Im-Promptu: In-Context Composition from Image Prompts
Authors: Bhishma Dedhia, Michael Chang, Jake Snell, Tom Griffiths, Niraj Jha
NeurIPS 2023 | Conference PDF | Archive PDF | Plain Text | LLM Run Details
| Reproducibility Variable | Result | LLM Response |
|---|---|---|
| Research Type | Experimental | First, we introduce a suite of three benchmarks to test the generalization properties of a visual in-context learner. We formalize the notion of an analogy-based in-context learner and use it to design a meta-learning framework called Im-Promptu. Whereas the requisite token granularity for language is well established, the appropriate compositional granularity for enabling in-context generalization in visual stimuli is usually unspecified. To this end, we use Im-Promptu to train multiple agents with different levels of compositionality, including vector representations, patch representations, and object slots. Our experiments reveal tradeoffs between extrapolation abilities and the degree of compositionality, with non-compositional representations extending learned composition rules to unseen domains but performing poorly on combinatorial tasks. Patch-based representations require patches to contain entire objects for robust extrapolation.

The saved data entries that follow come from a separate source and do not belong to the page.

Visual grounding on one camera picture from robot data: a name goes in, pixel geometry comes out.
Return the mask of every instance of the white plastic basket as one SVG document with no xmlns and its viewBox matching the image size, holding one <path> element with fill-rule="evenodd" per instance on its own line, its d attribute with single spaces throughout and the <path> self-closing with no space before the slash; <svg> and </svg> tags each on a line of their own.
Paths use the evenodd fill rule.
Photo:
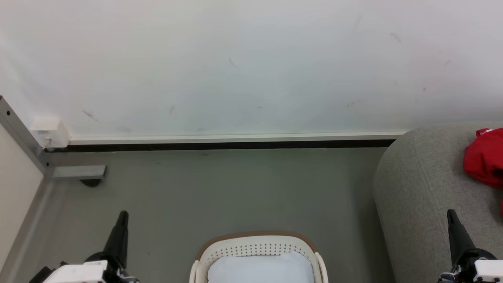
<svg viewBox="0 0 503 283">
<path fill-rule="evenodd" d="M 315 245 L 303 235 L 286 231 L 258 231 L 230 234 L 207 242 L 192 265 L 189 283 L 207 283 L 208 270 L 225 256 L 275 256 L 298 252 L 312 265 L 314 282 L 328 283 L 325 263 Z"/>
</svg>

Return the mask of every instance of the baseboard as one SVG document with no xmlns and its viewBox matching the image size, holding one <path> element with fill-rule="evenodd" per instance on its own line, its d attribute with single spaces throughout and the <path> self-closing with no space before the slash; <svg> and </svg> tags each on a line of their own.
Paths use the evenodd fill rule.
<svg viewBox="0 0 503 283">
<path fill-rule="evenodd" d="M 311 142 L 320 140 L 397 139 L 405 131 L 285 133 L 236 135 L 179 135 L 179 136 L 91 136 L 70 139 L 70 145 L 135 145 L 135 144 L 201 144 L 254 142 Z"/>
<path fill-rule="evenodd" d="M 405 132 L 332 134 L 201 135 L 174 137 L 72 138 L 52 152 L 118 152 L 229 149 L 377 148 L 387 147 Z"/>
</svg>

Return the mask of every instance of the brown basket rim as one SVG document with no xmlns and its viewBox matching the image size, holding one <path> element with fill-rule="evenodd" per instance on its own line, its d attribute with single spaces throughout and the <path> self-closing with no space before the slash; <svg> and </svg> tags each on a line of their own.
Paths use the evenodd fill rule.
<svg viewBox="0 0 503 283">
<path fill-rule="evenodd" d="M 242 232 L 242 233 L 234 233 L 234 234 L 227 234 L 227 235 L 222 235 L 215 237 L 208 242 L 206 242 L 201 249 L 199 249 L 199 252 L 197 253 L 196 260 L 201 260 L 201 256 L 203 256 L 204 251 L 211 246 L 212 244 L 220 241 L 225 241 L 225 240 L 230 240 L 230 239 L 235 239 L 235 238 L 244 238 L 244 237 L 254 237 L 254 236 L 290 236 L 290 237 L 295 237 L 299 238 L 302 241 L 304 241 L 313 251 L 313 253 L 318 252 L 318 249 L 316 246 L 309 240 L 306 236 L 295 233 L 295 232 L 290 232 L 290 231 L 252 231 L 252 232 Z"/>
</svg>

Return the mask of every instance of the white plastic casing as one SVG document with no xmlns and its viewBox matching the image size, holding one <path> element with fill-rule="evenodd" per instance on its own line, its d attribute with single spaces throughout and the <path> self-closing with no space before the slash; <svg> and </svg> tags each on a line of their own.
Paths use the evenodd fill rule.
<svg viewBox="0 0 503 283">
<path fill-rule="evenodd" d="M 70 141 L 70 134 L 58 118 L 36 118 L 30 132 L 43 148 L 65 148 Z"/>
<path fill-rule="evenodd" d="M 484 282 L 494 282 L 495 278 L 499 278 L 496 281 L 503 279 L 503 260 L 476 260 L 475 269 L 477 274 L 473 281 L 477 281 L 479 277 L 482 277 Z"/>
<path fill-rule="evenodd" d="M 103 280 L 105 269 L 107 269 L 106 260 L 63 265 L 56 269 L 44 283 L 106 283 Z"/>
</svg>

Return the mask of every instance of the gray sofa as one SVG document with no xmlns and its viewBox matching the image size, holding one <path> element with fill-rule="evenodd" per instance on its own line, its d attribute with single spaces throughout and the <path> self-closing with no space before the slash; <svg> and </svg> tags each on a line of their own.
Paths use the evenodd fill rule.
<svg viewBox="0 0 503 283">
<path fill-rule="evenodd" d="M 477 248 L 503 258 L 503 190 L 463 171 L 464 149 L 475 131 L 499 127 L 503 122 L 418 128 L 397 139 L 382 157 L 374 196 L 397 283 L 433 283 L 449 271 L 449 208 L 456 210 Z"/>
</svg>

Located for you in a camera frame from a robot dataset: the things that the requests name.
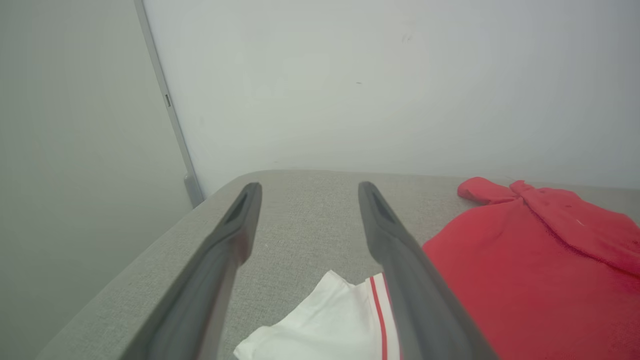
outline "red polo shirt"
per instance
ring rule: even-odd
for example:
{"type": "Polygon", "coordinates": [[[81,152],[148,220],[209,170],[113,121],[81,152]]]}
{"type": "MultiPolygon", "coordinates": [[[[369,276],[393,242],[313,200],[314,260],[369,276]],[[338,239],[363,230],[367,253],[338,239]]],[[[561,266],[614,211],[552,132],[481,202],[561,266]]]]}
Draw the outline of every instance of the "red polo shirt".
{"type": "Polygon", "coordinates": [[[573,192],[475,177],[423,249],[503,359],[640,359],[640,229],[573,192]]]}

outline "red cloth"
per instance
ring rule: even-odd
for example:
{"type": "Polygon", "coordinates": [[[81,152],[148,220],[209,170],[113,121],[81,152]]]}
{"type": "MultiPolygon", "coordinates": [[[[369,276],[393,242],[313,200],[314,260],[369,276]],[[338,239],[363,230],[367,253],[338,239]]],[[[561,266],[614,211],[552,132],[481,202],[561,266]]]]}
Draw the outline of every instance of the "red cloth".
{"type": "Polygon", "coordinates": [[[640,359],[640,229],[573,192],[481,177],[422,247],[502,359],[640,359]]]}

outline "white fabric with red stripe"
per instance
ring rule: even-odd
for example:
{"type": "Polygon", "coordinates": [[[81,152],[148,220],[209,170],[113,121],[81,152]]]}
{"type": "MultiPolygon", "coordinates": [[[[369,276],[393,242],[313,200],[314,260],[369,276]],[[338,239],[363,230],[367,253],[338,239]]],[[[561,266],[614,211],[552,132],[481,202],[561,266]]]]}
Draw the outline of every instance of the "white fabric with red stripe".
{"type": "Polygon", "coordinates": [[[282,321],[234,350],[239,360],[400,360],[383,274],[357,286],[333,271],[282,321]]]}

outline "gray wall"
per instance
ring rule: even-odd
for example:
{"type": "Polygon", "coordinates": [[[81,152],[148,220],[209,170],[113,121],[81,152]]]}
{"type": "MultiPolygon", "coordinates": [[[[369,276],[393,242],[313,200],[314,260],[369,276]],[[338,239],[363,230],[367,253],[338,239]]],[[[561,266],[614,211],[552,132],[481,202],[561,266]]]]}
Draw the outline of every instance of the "gray wall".
{"type": "Polygon", "coordinates": [[[0,358],[32,359],[191,206],[133,1],[0,1],[0,109],[0,358]]]}
{"type": "Polygon", "coordinates": [[[205,195],[283,168],[640,188],[638,0],[144,3],[205,195]]]}

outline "red stripe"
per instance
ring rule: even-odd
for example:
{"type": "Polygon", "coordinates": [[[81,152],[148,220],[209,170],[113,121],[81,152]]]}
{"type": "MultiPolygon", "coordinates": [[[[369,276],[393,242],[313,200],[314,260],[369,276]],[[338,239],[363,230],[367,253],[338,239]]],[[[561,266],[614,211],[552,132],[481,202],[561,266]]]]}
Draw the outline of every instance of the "red stripe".
{"type": "Polygon", "coordinates": [[[382,333],[382,360],[387,360],[387,328],[385,327],[385,319],[382,317],[382,309],[380,309],[380,301],[378,300],[378,292],[376,291],[376,282],[373,276],[369,278],[371,290],[373,291],[373,301],[376,303],[378,310],[378,319],[380,319],[380,332],[382,333]]]}
{"type": "MultiPolygon", "coordinates": [[[[393,313],[393,304],[391,303],[391,295],[389,295],[389,284],[387,284],[387,276],[385,275],[385,273],[382,273],[382,279],[384,279],[385,281],[385,290],[387,291],[387,299],[389,299],[389,306],[391,306],[391,312],[393,313]]],[[[400,346],[400,360],[403,360],[402,346],[400,346]]]]}

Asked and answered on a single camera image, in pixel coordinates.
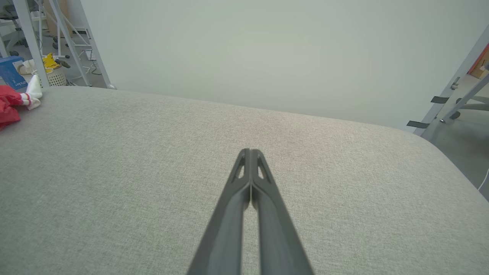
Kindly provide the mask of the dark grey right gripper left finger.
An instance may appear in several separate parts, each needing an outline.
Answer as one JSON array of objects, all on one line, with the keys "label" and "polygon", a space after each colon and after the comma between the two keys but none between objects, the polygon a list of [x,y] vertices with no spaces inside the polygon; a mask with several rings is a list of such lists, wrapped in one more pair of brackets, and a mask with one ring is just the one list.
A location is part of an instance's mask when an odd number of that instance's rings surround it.
[{"label": "dark grey right gripper left finger", "polygon": [[197,248],[189,275],[240,275],[243,214],[250,202],[250,149],[239,152]]}]

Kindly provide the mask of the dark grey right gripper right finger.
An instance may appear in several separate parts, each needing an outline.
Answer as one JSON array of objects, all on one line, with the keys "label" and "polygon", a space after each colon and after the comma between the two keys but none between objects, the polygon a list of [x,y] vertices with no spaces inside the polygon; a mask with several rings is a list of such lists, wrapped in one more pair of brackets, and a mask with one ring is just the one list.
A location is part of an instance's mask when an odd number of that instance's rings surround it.
[{"label": "dark grey right gripper right finger", "polygon": [[313,269],[260,150],[251,150],[252,204],[258,213],[262,275],[313,275]]}]

At the same time, object-centric tokenizers coupled with a cross-attention module generate consistent and high-fidelity solutions, with these inductive biases being particularly crucial for compositional generalization. Lastly, we demonstrate a use case of Im-Promptu as an intuitive programming interface for image generation. |
| Researcher Affiliation | Academia | Bhishma Dedhia1, Michael Chang2, Jake C. Snell3, Thomas L. Griffiths3,4, Niraj K. Jha1 1Department of Electrical and Computer Engineering, Princeton University 2Department of Computer Science, University of California Berkeley 3Department of Computer Science, Princeton University 4Department of Psychology, Princeton University {bdedhia,js2523,tomg,jha}@princeton.edu, mbchang@berkeley.edu |
| Pseudocode | Yes | Algorithm 1 Im-Promptu Learning Algorithm |
| Open Source Code | No | We will release the complete dataset of primitive and composite tasks upon the publication of this article. |
| Open Datasets | Yes | We create a suite of three benchmarks (Fig. 2) from compositional image creators that include (a) 3D Shapes [25], (b) Bit Moji Faces, and (c) CLEVr Objects [26]. |
| Dataset Splits | Yes | Each benchmark has a split of primitive training tasks and out-of-distribution test tasks... For example, the object color property in the 3D Shapes benchmark can take 10 unique values and 10 × 9 = 90 source-target combinations. Thus, an agent was trained on only 90 × 0.8 = 72 pairs for object-hue primitives. We made sure that each value in the domain set was shown at least once as either the target or the source. |
| Hardware Specification | No | The experiments reported in this article were performed on the computational resources managed and supported by Princeton Research Computing at Princeton University. |
| Software Dependencies | No | The paper mentions various software components and models like 'Slot Attention Transformer (SLATE) [7]', 'd VAE', 'Image-GPT [30]', and 'Vision Transformer [60]', but does not specify version numbers for these software dependencies. |
| Experiment Setup | Yes | The loss metric L used to train the agents was cross-entropy (CE) loss between the true latent sequence ZD and the predicted solution ˆZD obtained from Image-GPT, i.e., Limpromptu = CE(ZD, ˆZD). In addition to the above loss, the d VAE was trained using the mean-squared error (MSE) loss over the raw pixel space to yield the full loss function L = Limpromptu + MSE(D, ˆD). For inference, answers of the transformer-based agents were sampled from the Image-GPT decoder using top-k nucleus sampling [62]. Hyperparameters for training and inference have been laid out in Appendix E. |